EXERCISE DATA:
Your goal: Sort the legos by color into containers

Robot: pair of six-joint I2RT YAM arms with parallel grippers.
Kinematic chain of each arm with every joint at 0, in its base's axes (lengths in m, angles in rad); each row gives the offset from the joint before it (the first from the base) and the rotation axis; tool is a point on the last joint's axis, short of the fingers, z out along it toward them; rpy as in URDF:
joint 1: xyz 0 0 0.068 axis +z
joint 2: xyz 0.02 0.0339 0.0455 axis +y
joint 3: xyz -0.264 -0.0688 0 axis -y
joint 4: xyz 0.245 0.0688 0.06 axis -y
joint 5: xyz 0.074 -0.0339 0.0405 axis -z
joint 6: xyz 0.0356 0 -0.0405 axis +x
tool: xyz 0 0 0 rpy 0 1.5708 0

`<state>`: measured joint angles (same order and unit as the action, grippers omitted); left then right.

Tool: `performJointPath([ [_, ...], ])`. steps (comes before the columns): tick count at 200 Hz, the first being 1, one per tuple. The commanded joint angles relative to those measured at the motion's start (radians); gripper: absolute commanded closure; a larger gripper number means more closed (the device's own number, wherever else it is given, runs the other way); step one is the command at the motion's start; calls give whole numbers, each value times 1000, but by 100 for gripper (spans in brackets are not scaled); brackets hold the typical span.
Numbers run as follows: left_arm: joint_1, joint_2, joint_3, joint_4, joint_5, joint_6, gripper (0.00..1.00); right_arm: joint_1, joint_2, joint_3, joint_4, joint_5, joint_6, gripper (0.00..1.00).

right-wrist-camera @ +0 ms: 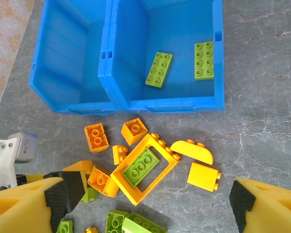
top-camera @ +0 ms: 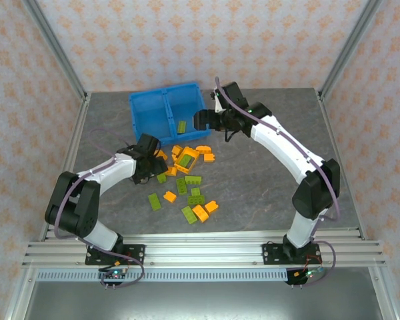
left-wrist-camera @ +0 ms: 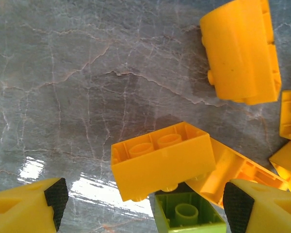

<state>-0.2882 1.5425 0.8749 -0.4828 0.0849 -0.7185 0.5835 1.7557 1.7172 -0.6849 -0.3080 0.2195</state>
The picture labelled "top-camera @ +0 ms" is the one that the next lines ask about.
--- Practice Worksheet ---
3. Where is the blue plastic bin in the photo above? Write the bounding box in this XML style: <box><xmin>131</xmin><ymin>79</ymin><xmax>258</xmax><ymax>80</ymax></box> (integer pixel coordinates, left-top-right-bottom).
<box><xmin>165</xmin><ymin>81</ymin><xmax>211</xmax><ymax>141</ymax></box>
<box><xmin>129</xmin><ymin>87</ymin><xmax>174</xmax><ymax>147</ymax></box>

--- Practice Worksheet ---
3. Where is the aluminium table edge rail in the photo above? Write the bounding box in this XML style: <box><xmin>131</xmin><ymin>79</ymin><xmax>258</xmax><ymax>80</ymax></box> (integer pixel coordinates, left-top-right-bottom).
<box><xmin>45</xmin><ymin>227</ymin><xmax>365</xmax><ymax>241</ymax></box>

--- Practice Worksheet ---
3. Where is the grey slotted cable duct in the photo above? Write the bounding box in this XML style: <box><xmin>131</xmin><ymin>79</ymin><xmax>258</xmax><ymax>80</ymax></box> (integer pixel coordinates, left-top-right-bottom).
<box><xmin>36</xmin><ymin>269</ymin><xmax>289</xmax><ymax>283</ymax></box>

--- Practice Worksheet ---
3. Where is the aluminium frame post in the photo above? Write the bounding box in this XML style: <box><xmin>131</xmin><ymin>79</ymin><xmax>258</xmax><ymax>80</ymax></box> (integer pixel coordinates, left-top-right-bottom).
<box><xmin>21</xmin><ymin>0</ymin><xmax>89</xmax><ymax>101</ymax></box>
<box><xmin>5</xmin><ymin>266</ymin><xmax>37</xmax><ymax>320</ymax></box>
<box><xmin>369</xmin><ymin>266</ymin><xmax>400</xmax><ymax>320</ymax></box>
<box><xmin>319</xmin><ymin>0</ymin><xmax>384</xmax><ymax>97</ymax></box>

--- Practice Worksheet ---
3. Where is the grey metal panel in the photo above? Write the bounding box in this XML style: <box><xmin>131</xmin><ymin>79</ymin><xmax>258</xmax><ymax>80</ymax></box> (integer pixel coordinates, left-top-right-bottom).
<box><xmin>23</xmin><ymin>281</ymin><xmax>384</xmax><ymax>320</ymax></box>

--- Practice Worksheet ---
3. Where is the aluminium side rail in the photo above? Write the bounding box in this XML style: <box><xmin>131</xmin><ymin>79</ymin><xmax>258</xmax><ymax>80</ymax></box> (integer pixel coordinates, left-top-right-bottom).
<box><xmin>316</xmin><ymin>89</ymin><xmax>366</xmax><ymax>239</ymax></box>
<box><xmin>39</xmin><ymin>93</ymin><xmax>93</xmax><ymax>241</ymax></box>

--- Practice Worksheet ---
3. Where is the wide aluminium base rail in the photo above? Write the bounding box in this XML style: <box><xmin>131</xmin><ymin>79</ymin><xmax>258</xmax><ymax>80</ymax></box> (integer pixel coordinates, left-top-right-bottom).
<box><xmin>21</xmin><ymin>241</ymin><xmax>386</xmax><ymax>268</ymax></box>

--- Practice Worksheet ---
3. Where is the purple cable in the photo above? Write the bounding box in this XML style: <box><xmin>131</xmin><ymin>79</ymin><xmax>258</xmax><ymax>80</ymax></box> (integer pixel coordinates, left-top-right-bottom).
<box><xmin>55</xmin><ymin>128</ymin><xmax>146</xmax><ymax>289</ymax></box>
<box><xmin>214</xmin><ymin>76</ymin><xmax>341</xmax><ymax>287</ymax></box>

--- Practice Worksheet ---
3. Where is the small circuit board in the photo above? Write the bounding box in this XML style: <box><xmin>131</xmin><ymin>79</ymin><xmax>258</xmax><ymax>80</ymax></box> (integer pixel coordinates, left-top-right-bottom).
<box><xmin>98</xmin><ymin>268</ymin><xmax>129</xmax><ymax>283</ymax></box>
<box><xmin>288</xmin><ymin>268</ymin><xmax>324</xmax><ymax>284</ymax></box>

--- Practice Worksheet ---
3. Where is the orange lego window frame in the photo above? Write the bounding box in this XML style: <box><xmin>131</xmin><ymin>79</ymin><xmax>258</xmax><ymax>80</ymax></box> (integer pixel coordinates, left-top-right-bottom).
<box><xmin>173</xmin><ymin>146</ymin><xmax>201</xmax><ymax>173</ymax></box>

THE TASK: Copy the lines above exactly, beginning at the line that has "joint 3: xyz -0.264 -0.0688 0 axis -y" and stopping after the line that has "left then right.", and omit the rest.

OUTPUT BELOW:
joint 3: xyz -0.264 -0.0688 0 axis -y
joint 4: xyz 0.245 0.0688 0.06 axis -y
joint 5: xyz 0.074 -0.0339 0.0405 axis -z
joint 6: xyz 0.0356 0 -0.0405 axis +x
tool: xyz 0 0 0 rpy 0 1.5708 0

`<state>`: measured joint angles (same order and unit as the action, grippers omitted); left then right.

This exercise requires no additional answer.